Sabato 18 settembre, prima partita del campionato 2010-2011 Mister Rigoni dispone di 11 giocatori contati a causa di problemi legati al tesseramento dei rinforzi, gite marittime e imprevisti vari.
La squadra di schiera con Naddei trai pali; Goddi, Luci, Calà Alessandro e Calà Pietro in difesa; Zaccarini, Angelini, Bruschi e Gaudenzi a centro campo; Aresi e Martorana in attacco.
Il Pellegrino inizia il match basando le proprie azioni su lanci lunghi per scavalcare il centro campo ed eludere la tattica del fuori gioco. Non si segnalano azioni eclatanti se non tre uscite di Naddei sulla tre quarti per anticipare gli attaccanti avversari e un tiro insidioso che rimbalzando davanti al portiere lo ha obbligato ad una parata centrale di mestiere. Invece si segnala una splendida azione sulla sinistra di Gaudenzi che dopo aver saltato due uomini crossa al centro per Martorana che per pochi centimetri non riesce ad indirizzare la palla nella rete avversaria. Da segnalare l’atteggiamento un po’ intimidatorio del Pellegrino che già dai primi minuti ha infierito sulle caviglie dei nostri giocatori rimediando alcune ammonizioni. Anche in questa stagione Bruschi non si smentisce rimediando per proteste la prima ammonizione della stagione.
Alla fine del primo tempo infortunio di Pietro Calà in uno scontro di gioco. Eroicamente rimarrà in campo per tutto il match risultando alla fine decisivo.
Nel secondo tempo il Pellegrino si butta in avanti cambiando tattica: niente lanci lunghi ma azioni manovrate con il centro avanti a fare da specchietto per le allodole spostarsi sulla destra e scaricare al centro per i centro sfruttando gli inserimenti dei centro campisti. I due gol saranno una fotocopia l’uno dell’altro proprio attraverso questa impostazione di gioco.
Il San Paolo nonostante la doppia sberla rimediata nel primi dieci minuti della ripresa, si getta all’assalto degli avversari esponendosi al contropiede. Colleziona quattro angoli consecutivi e guadagna un rigore attraverso una splendida azione solitaria di Gaudenzi che dopo aver superato tre avversari viene scalciato alle spalle da un giocatore avversario. Martorana trasforma con un piatto nel sette.
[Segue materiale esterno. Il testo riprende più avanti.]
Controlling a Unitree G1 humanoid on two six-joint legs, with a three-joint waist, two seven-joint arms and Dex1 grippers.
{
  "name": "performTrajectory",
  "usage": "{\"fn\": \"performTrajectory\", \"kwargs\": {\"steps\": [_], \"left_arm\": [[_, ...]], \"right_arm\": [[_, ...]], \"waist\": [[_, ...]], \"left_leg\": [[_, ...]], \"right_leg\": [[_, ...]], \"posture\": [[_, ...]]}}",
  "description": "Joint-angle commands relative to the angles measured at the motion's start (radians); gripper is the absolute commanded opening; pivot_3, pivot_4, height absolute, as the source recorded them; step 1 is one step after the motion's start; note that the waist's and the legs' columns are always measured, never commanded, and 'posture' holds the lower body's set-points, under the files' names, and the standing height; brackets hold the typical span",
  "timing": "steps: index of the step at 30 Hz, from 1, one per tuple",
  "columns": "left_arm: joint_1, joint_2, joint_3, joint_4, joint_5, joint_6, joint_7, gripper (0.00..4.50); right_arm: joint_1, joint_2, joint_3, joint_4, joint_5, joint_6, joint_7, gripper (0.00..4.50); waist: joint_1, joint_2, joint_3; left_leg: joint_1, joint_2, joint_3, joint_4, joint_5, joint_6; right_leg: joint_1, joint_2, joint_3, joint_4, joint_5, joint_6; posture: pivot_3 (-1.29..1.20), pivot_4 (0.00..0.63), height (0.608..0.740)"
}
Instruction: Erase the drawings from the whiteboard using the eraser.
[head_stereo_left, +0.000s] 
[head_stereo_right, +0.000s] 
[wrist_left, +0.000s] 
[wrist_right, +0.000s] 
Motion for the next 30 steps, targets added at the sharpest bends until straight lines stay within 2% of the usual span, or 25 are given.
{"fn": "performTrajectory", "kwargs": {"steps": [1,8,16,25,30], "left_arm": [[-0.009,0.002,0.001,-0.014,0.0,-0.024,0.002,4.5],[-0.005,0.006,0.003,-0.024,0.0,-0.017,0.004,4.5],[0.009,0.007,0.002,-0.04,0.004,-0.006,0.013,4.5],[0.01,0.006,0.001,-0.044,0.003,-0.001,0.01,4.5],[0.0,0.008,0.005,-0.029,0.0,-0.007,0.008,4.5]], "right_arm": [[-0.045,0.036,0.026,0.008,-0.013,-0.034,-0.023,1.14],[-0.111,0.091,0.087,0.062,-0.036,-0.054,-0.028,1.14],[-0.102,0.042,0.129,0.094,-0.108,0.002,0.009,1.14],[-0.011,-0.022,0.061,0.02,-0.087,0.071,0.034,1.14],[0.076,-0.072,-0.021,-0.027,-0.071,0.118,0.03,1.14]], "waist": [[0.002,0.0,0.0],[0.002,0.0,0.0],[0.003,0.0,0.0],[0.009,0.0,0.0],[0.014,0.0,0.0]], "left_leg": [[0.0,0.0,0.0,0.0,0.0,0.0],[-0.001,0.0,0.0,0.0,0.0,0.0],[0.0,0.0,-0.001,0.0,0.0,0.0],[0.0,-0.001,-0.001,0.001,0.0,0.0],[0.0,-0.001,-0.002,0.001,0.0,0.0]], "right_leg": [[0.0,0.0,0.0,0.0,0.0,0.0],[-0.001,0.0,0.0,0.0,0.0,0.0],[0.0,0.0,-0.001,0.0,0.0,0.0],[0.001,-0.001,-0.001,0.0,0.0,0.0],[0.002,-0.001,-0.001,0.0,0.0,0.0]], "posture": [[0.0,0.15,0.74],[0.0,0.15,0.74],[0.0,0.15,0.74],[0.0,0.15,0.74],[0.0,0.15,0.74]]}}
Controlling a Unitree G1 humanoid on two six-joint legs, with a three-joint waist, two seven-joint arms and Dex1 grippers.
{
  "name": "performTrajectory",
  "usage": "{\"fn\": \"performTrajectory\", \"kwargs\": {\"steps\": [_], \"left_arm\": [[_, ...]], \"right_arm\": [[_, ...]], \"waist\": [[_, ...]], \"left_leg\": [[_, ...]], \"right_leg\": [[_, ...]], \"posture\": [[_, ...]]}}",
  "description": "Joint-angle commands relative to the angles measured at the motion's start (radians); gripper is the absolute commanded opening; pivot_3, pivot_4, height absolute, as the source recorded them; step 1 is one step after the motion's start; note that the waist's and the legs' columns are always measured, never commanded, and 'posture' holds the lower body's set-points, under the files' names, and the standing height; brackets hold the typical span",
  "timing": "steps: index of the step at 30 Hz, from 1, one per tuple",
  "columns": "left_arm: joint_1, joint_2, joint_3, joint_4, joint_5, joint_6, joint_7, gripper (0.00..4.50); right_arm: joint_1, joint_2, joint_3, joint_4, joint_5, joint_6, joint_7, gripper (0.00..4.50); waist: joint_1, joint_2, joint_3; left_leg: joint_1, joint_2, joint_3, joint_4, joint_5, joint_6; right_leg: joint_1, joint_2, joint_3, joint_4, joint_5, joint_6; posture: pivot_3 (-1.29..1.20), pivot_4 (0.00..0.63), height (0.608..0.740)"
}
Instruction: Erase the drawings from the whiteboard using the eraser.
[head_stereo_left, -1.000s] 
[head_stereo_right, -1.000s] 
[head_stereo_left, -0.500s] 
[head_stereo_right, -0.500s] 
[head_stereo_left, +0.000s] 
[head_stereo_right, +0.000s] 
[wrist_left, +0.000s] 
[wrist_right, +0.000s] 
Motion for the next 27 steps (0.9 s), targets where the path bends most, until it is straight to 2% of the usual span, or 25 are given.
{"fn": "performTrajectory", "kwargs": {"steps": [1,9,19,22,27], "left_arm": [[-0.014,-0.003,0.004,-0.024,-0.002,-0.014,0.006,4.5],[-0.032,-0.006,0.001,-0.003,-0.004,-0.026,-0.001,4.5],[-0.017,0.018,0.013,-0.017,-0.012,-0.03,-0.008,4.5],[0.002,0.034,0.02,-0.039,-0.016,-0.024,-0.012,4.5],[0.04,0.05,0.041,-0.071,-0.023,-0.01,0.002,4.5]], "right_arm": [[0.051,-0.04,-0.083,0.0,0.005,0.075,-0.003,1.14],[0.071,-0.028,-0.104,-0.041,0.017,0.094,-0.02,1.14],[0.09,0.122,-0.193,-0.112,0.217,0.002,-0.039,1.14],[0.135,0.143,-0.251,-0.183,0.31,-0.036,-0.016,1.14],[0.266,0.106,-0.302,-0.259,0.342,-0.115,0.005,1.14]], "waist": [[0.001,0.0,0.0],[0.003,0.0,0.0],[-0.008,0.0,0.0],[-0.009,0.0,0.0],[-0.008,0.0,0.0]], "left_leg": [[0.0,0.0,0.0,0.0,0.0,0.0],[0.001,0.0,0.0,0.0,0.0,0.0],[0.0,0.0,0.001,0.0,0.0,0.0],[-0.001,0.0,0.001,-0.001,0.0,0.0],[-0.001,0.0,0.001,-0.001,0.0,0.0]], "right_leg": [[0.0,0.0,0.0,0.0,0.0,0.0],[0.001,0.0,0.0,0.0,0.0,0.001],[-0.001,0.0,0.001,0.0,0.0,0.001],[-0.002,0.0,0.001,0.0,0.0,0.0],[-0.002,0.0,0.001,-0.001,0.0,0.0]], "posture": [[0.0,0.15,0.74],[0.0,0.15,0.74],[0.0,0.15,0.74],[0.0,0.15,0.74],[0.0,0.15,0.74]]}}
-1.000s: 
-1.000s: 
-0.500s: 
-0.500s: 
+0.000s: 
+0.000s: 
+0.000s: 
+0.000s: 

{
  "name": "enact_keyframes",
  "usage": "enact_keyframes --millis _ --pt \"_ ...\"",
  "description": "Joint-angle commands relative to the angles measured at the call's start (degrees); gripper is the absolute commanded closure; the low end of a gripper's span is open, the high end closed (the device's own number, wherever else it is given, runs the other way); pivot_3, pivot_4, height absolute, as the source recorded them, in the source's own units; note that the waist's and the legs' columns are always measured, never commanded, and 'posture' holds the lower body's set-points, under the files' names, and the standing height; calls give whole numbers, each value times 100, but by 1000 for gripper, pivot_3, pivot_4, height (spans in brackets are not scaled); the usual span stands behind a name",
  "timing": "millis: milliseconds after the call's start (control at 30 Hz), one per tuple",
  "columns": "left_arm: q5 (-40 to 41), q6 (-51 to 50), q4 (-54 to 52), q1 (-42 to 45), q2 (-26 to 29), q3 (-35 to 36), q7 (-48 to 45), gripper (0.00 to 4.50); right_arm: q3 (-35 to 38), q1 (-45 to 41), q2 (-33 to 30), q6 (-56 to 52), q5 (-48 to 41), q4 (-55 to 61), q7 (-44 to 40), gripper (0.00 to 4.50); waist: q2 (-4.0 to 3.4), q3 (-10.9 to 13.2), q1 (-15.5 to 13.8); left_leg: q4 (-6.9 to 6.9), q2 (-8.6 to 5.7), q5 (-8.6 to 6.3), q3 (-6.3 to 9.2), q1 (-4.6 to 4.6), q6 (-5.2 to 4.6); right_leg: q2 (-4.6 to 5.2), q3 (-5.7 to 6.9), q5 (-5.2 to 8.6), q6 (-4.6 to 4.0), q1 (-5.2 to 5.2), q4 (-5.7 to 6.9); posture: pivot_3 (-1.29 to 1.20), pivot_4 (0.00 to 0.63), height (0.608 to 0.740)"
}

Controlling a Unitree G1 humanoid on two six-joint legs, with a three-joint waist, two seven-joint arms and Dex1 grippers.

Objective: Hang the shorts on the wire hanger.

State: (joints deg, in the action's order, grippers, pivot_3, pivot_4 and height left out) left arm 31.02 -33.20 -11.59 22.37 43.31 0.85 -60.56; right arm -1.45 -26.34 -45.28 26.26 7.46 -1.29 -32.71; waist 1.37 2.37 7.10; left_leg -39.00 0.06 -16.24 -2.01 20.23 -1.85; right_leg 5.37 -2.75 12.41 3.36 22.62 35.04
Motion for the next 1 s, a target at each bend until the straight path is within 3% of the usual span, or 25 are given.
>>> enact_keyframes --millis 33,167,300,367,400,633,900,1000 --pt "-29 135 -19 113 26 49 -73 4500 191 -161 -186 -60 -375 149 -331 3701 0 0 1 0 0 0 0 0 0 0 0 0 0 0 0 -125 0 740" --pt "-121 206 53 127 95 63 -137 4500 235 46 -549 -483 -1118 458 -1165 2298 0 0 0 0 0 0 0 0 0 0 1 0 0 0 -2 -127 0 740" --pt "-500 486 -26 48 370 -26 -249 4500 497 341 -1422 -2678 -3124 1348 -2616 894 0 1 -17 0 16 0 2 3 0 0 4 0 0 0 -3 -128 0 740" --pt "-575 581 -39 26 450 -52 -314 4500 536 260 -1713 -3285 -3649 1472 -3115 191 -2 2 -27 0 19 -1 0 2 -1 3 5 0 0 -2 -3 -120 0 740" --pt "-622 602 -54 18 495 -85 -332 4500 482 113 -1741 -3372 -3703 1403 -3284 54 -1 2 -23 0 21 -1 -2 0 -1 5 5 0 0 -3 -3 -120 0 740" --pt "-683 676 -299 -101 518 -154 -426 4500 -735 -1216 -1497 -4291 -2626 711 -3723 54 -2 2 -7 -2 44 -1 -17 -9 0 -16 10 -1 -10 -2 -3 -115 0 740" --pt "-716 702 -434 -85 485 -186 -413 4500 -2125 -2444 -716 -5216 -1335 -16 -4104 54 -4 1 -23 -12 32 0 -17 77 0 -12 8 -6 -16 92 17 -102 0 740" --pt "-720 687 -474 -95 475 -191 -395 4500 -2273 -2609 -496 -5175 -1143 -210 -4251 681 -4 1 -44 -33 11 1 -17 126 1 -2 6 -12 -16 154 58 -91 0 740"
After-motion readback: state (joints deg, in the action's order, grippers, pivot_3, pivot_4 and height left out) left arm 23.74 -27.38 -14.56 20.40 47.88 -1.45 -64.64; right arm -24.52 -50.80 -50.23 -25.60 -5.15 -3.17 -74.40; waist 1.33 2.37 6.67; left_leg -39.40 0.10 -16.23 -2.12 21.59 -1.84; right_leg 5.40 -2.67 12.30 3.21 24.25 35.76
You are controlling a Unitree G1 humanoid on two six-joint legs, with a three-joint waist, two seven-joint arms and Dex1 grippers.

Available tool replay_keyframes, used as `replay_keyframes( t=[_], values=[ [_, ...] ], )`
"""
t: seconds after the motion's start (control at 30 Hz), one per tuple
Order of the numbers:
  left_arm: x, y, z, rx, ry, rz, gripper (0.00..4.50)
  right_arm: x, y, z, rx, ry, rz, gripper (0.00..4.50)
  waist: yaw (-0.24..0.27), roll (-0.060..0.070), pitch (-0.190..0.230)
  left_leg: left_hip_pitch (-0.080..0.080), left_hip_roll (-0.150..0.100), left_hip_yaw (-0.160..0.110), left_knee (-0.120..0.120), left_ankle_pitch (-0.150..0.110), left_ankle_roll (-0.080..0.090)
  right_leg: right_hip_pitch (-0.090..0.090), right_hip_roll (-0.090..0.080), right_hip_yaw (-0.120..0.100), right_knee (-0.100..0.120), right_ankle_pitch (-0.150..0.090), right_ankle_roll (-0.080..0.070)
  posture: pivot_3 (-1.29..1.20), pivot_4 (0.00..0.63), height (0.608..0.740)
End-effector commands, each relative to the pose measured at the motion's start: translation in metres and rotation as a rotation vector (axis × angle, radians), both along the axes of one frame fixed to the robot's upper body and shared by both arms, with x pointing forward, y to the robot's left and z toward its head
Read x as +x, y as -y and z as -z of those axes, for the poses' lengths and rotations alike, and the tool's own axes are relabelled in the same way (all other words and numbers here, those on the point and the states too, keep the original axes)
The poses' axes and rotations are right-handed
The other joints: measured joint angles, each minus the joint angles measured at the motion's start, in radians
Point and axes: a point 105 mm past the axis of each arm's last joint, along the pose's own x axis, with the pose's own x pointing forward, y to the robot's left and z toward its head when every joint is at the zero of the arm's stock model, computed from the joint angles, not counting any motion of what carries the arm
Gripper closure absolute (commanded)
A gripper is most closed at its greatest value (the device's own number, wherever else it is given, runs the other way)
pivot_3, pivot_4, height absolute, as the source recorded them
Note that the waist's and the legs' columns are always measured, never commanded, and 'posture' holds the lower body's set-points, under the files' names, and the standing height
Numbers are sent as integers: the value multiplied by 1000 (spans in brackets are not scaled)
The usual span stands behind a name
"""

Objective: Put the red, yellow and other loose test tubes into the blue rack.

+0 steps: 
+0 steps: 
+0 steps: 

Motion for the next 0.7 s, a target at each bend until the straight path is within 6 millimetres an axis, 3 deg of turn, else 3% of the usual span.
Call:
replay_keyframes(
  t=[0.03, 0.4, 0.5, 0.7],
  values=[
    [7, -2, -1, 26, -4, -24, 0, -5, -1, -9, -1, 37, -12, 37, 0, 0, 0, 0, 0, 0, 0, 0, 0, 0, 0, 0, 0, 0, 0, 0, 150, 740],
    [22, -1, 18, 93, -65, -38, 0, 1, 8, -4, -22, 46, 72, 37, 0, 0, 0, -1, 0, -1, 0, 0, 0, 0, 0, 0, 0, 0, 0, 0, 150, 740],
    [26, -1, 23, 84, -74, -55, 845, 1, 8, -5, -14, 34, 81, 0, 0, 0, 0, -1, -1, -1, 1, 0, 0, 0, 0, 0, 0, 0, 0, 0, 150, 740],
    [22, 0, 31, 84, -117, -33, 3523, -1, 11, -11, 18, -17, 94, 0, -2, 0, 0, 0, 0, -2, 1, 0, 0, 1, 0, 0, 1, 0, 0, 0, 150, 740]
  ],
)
Continua la pressione del San Paolo il quale riceve un inaspettato regalo da parte del 7 del Pellegrino che pensa bene di intervenire a piedi uniti sul povero Pietro Goddi rimediando così il secondo giallo e andando anzitempo negli spogliatoi.
A quattro minuti dalla fine assistiamo ad un’altra spettacolare azione di Martorana che driblando ben tre avversari entra in area sulla destra e scocca un tiro angolatissimo che il portiere del Pellegrino intercetta con la punta delle dita deviando in angolo.
A un minuto dalla fine il San Paolo corona l’impresa del recupero: insistita azione sulla sinistra di Gaudenzi che scarica al limite dell’area per Pietro Calà che nonostante l’infortunio riesce a caricare un destro preciso rasoterra che si infila all’angolino sinistro della porta avversaria.
Esplode la felicità del San Paolo che intraprende il cammino del nuovo campionato con un confortante pareggio ottenuto in condizioni estreme vista l’esiguità degli uomini a disposizione del Mister.